Check_MK is an extension to the Nagios monitoring system that allows creating rule-based configuration using Python and offloading work from the Nagios core to make it scale better, allowing more systems to be monitored from a single Nagios server.
It comes with a set of system checks, a mod_python/js based web UI and a module that allows fast access to the Nagios core. On top of Nagios it also adds additional features.
The first public versions were available in 2008. In April 2009 it was released under the GPL. Since 2009, the releases have been tracked in git.
The current stable version is 1.2.0p1.
"Stable" releases are labeled with a major version and a "p" for production and the build number: I.e. 1.1.12p6 is a stable 1.12 version, and it is the 6th public release. These are ABI compatible within their version, so a 1.12p5 config will work mostly unchanged for 1.12p6;
"Innovation" releases are specially marked versions based on the development branch that are for public testing. Check_MK keeps the interfaces stable during the lifetime of a "p" release, but they may change between new stable releases. For example, there are changes between 1.1.10p and 1.12p.x where users will have to adjust their configuration.
- Autodetection of configuration of data points in a monitored system (inventory)
- Rule-based configuration
- Agentless (snmp-based) monitoring
- Scalability tuning for setups that could normally not be monitored using Nagios.
- Replacement of standard Nagios GUI and centralized monitoring
- Nagios configuration management
Check_MK includes a combination of multiple components:
- Using multiple "passive" checks via a single "active" check (passive checks are only processed, but not executed by Nagios, which is considerably faster)

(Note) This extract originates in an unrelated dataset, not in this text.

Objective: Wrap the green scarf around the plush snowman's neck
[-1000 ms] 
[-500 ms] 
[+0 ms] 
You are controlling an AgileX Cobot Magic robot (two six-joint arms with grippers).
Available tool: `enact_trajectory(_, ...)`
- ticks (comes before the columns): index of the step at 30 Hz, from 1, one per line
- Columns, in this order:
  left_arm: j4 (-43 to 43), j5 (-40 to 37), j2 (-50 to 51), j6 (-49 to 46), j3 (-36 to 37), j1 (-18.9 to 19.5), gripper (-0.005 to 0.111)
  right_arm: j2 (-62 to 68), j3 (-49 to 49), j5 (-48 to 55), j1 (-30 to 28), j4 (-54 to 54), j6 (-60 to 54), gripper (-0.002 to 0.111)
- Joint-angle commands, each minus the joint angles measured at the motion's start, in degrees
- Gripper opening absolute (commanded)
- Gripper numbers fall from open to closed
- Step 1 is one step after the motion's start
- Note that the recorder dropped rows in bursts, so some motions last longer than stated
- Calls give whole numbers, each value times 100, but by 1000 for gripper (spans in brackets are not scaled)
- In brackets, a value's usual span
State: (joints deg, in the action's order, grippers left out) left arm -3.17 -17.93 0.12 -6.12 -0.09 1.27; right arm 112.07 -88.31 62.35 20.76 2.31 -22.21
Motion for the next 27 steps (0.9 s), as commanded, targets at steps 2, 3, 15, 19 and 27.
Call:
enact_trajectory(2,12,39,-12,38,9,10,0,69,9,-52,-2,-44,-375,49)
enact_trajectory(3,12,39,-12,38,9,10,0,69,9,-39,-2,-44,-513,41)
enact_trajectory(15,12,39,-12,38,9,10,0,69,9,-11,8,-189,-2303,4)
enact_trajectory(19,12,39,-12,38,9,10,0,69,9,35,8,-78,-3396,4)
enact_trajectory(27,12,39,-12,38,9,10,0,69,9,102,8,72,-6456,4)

- Modules to unify configuration handling and connections to monitored systems. This makes TCP or SNMP access transparent to the user and authors of check plugins
- Configuration handling for PNP4Nagios
- An agent for host operating systems. The relatively small agent only runs the commands to gather the data needed to run checks but avoids local processing. Per design it is also not allowed to accept any external input. There are agents for different operating systems such as Linux, Unix and Windows.
- Checks that consist of agent- and server-side parts. Check_MK gives them a framework for handling connections, talking to Nagios and handling internal errors. There are rather strict design standards for writing checks that are supposed to bring more conformity to the plugins than with standard Nagios plugins. The checks handle the detection of supported devices and are then automatically called to check against the expected status (good) of a component that was found earlier on. Currently there are about 230 plugins in the official distribution plus 40 on the community exchange.
- Livestatus is a module that handles direct access to the core of Nagios to allow. It can be queried using a query language and is used as a backend. Various Nagios addons use livestatus to access Nagios data:
JasperReports, NagiosBP, Thruk, NagstaMon, NagVis and Multisite.
- Multisite is a GUI component that can run in parallel or instead of the standard Nagios GUI. It uses Livestatus to access one or more Nagios servers directly and can build reports from the available data.
There also are plugins for Multisite:
- Check_MK BI - a business process / impact analysis tool
- WATO - a web administration frontend to the check_mk (and nagios) configuration (rule-based)
It is possible to use only some of the components: People can use Check_MK to define a configuration that only consists of standard Nagios checks. Another option is to add livestatus to an existing Nagios server without any further modifications. That way a user can use the newer Web interfaces like Multisite or Thruk. There are also posts on the Check_MK mailing lists that indicate it is successfully used with Icinga.
Differences from standard Nagios installations
- Higher total number of services checks as one service is generated per monitored component - a server can have over 1000 services which are all monitored (and can be grouped)
- Usage of RRD databases for historical data with almost every service
- Standard check interval of 1 minute (Nagios defaults to 5 minutes)
- In SNMP monitoring, avoidance of traps in favour of status polling (for extra performance data)
- Smaller, fully scriptable configuration
- focus on passive services solves Nagios check latency problems.